● What you will do: Print nothing but the lines below starting at the line that holds "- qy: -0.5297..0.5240" and ending at the line that holds "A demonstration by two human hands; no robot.", including both, each exactly as written.
[Dataset entries]
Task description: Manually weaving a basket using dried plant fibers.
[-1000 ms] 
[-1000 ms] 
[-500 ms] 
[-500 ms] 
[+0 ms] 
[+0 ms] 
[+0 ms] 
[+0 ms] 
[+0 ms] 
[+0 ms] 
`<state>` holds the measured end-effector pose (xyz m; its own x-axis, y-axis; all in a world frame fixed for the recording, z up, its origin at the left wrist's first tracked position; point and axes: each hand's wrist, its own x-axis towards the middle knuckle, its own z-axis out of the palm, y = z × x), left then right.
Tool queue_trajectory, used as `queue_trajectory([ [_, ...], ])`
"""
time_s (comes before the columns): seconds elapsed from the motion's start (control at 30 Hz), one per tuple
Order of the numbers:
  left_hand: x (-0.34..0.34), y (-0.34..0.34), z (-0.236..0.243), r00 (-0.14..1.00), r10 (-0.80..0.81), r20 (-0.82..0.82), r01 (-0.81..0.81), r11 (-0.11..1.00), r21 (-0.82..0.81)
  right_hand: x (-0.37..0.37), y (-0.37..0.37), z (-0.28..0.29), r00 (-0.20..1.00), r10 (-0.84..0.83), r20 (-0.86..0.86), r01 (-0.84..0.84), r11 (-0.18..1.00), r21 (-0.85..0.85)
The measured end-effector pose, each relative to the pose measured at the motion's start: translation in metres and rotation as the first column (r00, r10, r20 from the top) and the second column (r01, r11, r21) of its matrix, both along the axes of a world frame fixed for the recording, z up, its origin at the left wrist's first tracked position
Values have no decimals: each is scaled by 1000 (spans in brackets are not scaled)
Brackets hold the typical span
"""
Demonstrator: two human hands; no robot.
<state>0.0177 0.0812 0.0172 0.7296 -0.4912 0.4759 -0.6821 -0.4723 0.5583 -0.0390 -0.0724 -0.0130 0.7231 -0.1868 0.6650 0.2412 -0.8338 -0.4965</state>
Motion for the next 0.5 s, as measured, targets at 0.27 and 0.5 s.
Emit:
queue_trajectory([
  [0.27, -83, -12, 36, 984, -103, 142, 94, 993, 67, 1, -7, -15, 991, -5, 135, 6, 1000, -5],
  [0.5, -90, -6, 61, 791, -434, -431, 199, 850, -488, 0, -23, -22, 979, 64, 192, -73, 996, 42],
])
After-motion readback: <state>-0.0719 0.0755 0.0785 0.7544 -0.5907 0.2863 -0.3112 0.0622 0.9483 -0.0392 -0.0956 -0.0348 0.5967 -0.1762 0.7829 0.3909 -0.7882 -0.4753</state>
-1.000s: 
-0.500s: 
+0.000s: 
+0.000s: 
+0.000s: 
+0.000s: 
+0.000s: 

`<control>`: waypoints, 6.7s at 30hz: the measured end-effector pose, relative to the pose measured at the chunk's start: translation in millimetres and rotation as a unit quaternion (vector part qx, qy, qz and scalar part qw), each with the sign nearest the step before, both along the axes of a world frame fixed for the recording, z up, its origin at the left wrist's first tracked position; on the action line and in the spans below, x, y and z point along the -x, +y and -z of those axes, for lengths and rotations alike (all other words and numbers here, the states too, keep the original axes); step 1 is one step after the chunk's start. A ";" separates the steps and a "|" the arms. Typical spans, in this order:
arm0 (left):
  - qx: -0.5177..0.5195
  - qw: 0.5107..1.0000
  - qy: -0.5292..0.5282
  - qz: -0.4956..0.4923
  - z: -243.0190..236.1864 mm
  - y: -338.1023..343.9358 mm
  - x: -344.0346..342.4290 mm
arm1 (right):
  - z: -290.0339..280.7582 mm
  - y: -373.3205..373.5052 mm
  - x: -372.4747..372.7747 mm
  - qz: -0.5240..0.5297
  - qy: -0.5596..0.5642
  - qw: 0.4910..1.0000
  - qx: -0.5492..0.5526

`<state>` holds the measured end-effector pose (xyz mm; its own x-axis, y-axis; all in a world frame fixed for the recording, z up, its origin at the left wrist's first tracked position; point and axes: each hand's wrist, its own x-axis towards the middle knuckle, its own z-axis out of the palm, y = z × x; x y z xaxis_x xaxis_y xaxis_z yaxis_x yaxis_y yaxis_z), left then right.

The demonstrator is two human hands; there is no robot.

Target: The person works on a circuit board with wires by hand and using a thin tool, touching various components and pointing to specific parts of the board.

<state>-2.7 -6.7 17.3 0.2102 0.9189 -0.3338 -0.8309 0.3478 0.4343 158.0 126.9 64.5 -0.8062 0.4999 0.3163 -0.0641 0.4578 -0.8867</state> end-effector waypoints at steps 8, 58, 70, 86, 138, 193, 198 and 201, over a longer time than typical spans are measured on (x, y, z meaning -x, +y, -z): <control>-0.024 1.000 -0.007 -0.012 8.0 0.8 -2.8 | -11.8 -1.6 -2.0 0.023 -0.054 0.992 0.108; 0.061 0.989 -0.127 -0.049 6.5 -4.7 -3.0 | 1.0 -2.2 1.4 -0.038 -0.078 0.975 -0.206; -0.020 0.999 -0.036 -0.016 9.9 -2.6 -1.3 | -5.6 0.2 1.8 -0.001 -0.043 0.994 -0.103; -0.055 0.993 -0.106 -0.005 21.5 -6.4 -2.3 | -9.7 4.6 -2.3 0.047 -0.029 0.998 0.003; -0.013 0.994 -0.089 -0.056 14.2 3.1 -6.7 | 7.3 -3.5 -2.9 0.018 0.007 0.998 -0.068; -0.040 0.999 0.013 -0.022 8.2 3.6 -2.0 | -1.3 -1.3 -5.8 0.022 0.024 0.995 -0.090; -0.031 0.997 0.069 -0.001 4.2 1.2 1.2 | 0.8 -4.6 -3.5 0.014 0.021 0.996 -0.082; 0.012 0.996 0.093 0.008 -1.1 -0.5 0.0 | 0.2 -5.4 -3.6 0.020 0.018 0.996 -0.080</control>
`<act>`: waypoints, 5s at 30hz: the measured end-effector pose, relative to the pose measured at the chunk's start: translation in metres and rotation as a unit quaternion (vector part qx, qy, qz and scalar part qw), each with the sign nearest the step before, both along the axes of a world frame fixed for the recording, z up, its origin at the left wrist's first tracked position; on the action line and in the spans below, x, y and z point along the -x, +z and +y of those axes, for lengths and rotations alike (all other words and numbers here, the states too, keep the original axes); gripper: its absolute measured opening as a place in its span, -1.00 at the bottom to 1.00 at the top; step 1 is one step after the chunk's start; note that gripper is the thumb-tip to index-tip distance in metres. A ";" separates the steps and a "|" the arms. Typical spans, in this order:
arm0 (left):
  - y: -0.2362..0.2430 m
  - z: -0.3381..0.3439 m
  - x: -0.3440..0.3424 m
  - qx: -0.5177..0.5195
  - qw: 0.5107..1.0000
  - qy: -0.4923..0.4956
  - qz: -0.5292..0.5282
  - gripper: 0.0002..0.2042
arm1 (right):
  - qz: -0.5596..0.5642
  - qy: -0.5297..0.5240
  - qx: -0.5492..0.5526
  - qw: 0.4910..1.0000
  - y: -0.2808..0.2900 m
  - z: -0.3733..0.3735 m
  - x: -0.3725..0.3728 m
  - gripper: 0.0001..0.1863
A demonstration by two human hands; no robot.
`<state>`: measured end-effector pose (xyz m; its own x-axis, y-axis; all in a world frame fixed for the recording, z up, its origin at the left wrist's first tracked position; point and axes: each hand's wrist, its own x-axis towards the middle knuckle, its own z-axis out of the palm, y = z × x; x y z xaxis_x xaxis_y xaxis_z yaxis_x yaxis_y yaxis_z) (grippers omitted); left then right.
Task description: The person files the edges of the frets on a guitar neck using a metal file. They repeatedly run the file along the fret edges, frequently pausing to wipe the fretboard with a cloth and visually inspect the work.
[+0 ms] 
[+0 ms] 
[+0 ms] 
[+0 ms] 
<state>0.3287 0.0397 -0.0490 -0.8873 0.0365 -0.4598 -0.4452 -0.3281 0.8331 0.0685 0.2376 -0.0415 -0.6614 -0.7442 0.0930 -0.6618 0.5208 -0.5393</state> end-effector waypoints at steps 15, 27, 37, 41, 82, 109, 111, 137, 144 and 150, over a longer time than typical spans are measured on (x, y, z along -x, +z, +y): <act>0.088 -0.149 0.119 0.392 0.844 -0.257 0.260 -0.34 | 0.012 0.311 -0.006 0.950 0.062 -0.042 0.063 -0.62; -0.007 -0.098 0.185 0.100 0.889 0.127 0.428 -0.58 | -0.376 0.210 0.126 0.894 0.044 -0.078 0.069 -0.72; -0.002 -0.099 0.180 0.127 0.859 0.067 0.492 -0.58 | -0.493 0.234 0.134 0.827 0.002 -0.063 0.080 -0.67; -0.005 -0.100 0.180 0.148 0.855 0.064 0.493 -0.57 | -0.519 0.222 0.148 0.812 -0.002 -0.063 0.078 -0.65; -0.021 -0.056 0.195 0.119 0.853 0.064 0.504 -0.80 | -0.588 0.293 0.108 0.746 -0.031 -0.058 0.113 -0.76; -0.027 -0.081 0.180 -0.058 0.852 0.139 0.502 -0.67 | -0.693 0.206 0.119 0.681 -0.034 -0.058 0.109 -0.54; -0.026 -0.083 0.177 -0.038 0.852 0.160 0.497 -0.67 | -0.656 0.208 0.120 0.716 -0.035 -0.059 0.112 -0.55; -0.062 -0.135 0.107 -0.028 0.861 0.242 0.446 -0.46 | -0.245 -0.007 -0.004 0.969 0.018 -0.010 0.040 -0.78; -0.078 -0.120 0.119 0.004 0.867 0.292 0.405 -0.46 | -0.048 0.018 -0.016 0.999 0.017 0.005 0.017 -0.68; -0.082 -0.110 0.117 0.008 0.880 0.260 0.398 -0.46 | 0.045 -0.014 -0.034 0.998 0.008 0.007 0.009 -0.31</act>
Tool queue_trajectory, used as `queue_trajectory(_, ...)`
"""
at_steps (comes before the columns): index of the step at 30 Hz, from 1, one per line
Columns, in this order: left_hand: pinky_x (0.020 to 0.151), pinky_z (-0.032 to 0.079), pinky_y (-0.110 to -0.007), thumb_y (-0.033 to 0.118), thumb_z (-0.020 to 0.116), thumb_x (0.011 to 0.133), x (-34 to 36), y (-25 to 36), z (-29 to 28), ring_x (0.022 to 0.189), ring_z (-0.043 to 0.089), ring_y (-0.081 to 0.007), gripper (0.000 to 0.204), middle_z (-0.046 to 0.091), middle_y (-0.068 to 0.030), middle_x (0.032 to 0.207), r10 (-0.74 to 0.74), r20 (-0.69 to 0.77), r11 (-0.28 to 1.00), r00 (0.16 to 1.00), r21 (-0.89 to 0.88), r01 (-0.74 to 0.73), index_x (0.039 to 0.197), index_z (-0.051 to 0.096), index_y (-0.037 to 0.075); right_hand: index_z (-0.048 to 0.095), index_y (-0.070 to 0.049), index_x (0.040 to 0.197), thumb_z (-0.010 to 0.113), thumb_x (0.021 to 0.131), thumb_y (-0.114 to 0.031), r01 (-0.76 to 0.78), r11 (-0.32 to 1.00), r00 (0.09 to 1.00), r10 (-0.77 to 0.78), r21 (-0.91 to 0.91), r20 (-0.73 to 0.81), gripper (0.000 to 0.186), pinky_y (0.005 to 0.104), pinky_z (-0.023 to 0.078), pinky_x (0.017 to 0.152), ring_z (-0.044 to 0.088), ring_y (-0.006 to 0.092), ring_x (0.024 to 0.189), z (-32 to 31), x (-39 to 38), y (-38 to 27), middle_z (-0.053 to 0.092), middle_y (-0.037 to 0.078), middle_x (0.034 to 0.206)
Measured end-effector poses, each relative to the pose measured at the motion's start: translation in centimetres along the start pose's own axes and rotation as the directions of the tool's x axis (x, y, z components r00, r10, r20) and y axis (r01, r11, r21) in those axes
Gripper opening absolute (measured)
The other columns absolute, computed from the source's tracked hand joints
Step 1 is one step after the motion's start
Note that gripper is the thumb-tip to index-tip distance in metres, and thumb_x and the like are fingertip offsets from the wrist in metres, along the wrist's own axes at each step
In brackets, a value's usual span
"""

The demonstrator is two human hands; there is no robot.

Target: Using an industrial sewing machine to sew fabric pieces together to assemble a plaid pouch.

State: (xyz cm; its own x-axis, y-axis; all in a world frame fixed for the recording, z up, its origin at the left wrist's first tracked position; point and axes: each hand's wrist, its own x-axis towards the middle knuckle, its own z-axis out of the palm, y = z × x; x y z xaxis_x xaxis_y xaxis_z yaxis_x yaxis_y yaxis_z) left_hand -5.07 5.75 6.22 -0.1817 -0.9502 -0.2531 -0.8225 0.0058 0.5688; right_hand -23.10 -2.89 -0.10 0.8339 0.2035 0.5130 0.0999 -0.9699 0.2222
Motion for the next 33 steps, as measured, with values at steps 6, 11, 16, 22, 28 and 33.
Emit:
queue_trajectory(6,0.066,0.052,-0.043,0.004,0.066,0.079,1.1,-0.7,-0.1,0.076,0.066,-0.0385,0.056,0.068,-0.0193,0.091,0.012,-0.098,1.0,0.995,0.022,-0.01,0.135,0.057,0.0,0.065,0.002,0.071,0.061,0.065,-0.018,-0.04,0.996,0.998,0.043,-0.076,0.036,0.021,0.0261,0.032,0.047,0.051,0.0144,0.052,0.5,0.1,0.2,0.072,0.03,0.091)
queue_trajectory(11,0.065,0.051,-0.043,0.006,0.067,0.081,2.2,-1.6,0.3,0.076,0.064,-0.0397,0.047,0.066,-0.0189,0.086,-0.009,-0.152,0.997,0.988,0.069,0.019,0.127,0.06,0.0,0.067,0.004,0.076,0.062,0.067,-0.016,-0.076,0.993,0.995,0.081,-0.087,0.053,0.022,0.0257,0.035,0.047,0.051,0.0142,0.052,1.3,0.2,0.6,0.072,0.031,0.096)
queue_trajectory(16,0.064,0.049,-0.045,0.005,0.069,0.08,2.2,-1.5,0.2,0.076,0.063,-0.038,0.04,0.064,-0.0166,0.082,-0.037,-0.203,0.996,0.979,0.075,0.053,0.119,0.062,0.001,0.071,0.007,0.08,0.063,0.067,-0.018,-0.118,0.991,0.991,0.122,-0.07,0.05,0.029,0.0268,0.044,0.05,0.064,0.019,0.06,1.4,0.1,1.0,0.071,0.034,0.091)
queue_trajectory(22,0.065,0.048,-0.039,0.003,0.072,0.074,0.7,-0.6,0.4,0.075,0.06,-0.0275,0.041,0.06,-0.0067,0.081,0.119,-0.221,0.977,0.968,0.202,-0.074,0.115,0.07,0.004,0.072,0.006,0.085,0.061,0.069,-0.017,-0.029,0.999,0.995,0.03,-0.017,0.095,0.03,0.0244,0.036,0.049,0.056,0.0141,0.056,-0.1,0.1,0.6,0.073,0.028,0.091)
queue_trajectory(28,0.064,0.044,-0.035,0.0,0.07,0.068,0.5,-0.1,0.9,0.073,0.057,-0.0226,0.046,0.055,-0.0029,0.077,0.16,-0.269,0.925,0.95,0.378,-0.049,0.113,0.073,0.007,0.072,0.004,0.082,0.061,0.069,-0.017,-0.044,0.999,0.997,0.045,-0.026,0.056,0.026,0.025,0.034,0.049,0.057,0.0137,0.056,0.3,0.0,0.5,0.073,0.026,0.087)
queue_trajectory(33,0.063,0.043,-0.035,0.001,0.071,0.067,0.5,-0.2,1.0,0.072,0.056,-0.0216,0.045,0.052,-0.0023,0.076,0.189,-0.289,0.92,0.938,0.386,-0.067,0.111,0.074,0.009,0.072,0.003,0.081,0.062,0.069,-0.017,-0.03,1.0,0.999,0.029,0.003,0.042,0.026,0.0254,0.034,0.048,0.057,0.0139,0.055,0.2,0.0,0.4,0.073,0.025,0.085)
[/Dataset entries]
● Task answer:
  - qy: -0.5297..0.5240
  - qx: -0.5492..0.5526
  - qw: 0.4910..1.0000
  - y: -0.2808..0.2900 m
  - z: -0.3733..0.3735 m
  - x: -0.3725..0.3728 m
  - gripper: 0.0001..0.1863
A demonstration by two human hands; no robot.

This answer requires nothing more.